As I obsess about this fundamental difference in our marital relationship, I think about my own parents. Where did my value of fabric softener come from? I think back to my childhood and “Friday chores”, the day my mom set aside each week for cleaning. When the wood would shine with a new polish, the carpets vacuumed and beds would get a fresh cover of sweet smelling soft sheets. Aha The origin of my obsession Come to think of it – this really came from my mother. My father wouldn’t have cared if the layer of dust on the floor was knee deep as long as there was a clear path to his bookshelf.

In many ways my parents were different from one another. But many times they seemed to meld into this “parent person.” My husband and I try to maintain that united front too, teaching the fundamental rules that we should enforce together like safety, good nutrition, being nice to one another, sharing, and limiting Barney videotapes to five to name a few of them. But sometimes I think I’m so busy creating a seamless parent that I forget what makes my husband and I unique and how that can enhance our children’s lives too. Sometimes, I get so caught up with having us think the same, that I forget we have different thoughts. Anyway, I think our children enjoy what makes us different. I couldn’t teach my son the first thing about hitting a wiffle ball off the roof of the house like my husband can. And only with me does my son enjoy standing on a chair at the kitchen counter helping me stir the batter for zucchini muffins.

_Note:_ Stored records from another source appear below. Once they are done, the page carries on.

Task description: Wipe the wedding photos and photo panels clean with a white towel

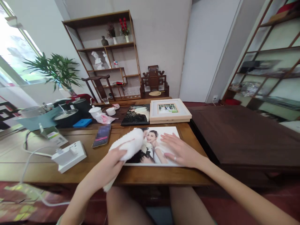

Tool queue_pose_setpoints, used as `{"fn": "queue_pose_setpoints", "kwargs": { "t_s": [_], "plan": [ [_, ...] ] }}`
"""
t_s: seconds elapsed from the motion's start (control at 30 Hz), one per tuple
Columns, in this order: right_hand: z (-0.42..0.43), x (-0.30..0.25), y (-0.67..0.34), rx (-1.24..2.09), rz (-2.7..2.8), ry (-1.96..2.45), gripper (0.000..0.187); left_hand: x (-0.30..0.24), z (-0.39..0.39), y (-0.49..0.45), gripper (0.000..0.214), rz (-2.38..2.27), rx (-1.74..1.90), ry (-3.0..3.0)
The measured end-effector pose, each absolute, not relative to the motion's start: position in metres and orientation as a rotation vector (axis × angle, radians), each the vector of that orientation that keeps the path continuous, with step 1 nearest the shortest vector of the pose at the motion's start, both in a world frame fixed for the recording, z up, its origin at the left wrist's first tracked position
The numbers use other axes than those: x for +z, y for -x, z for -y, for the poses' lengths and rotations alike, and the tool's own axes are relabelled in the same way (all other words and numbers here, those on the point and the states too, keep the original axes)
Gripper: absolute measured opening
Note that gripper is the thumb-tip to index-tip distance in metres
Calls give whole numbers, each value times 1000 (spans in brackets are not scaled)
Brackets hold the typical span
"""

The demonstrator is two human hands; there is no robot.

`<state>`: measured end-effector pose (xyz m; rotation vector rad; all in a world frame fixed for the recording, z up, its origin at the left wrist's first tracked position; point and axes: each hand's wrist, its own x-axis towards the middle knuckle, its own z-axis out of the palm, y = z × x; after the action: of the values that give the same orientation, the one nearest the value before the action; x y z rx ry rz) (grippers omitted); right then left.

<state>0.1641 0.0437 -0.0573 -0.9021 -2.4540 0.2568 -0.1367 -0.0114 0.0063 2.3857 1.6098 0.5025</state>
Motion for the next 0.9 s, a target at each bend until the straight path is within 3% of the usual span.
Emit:
{"fn": "queue_pose_setpoints", "kwargs": {
  "t_s": [0.17,0.33,0.9],
  "plan": [
    [-34,-50,-113,199,2731,902,97,-26,-19,145,29,-1778,890,-2141],
    [-36,-49,-74,92,2796,1169,108,-37,-24,143,35,-1731,1002,-1992],
    [-22,-50,-54,-638,2846,1032,46,-66,-25,158,43,-1690,1454,-1306]
  ]
}}
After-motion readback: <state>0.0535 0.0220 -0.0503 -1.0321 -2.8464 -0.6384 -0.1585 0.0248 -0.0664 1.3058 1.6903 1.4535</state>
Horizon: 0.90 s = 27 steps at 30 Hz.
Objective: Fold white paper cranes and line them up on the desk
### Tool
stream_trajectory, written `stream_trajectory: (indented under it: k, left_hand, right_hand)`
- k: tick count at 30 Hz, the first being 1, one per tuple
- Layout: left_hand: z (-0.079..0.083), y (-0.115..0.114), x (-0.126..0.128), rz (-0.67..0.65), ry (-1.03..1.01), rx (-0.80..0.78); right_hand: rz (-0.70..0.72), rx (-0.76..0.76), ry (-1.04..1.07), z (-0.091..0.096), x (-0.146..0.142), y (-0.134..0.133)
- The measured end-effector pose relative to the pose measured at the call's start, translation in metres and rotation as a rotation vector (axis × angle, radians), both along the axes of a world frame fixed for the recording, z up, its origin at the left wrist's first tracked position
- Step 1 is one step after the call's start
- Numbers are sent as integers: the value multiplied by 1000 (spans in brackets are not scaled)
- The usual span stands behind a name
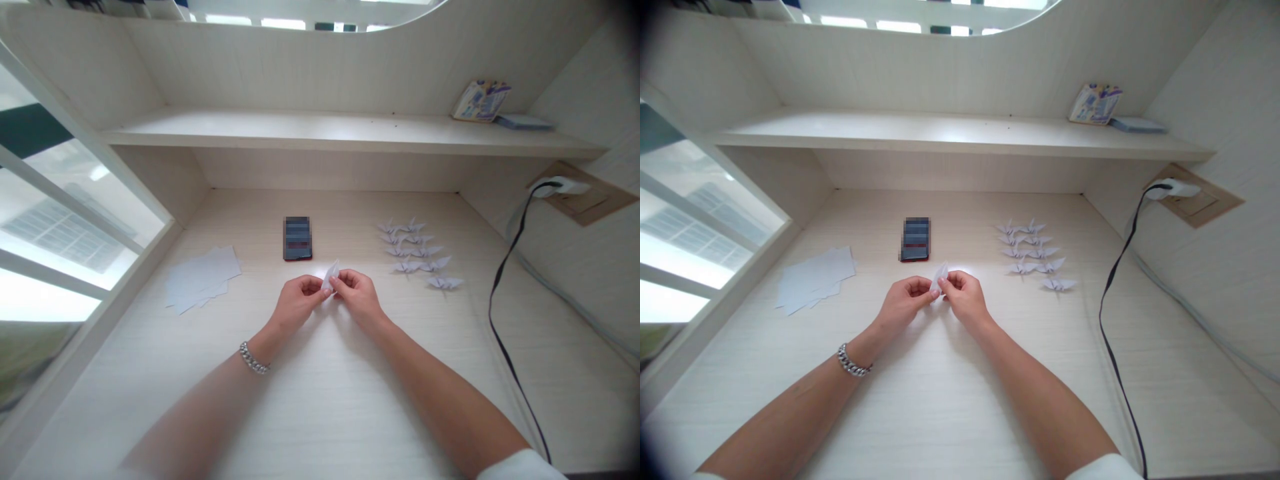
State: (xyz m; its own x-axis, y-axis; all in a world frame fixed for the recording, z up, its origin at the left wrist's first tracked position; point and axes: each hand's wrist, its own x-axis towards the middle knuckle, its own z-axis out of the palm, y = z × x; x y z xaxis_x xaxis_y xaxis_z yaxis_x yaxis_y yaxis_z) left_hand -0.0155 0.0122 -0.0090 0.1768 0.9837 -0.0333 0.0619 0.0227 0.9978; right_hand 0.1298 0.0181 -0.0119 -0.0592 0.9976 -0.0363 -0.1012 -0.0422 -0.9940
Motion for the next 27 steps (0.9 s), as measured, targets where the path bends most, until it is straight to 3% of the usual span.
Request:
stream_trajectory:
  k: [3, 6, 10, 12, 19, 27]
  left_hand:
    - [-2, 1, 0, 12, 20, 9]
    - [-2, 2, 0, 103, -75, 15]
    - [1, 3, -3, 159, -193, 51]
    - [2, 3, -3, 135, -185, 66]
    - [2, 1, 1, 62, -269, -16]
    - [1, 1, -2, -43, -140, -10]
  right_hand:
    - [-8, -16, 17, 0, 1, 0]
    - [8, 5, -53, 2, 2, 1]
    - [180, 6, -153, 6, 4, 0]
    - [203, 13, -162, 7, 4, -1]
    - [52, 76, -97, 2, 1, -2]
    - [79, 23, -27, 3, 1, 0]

Having children didn’t make my parents into this strange beast with two heads with a sign hanging around its neck reading “Parent”. I will always remember each of them on their own. My father’s passion for reading and learning along with his humor and wit. My mother’s creativity, love of the theater, generosity and positivity.

As the blue fabric softener disappears and I close the lid of the churning washer, my ears hear a familiar sound coming from the living room upstairs. There is a bump followed by mad giggles. The two boys have stripped the pillows off the couch and onto the floor and are taking turns jumping on their father who is buried underneath. This is one of their favorite games and it occurs to me, yes, our boys will remember the soft sweet smell of their beds at night. But, they will also remember jumping into a tangled pile of pillows with their father below. They’ll look back at the times they sat next to their mother at the theater and delighted in the experience of a live performance. They’ll think about how their dad placed marshmallows on their hooks as they stood by the lake’s shore fishing in the early morning light. The scrapbook of dad’s artistic homemade birthday party invitations and the afternoon treks with mom to the library. They’ll appreciate dad’s love of baseball and mom’s addiction to tennis. And they will be better people (as I am) for knowing those two people, unique and different, loved them the same – with all their hearts.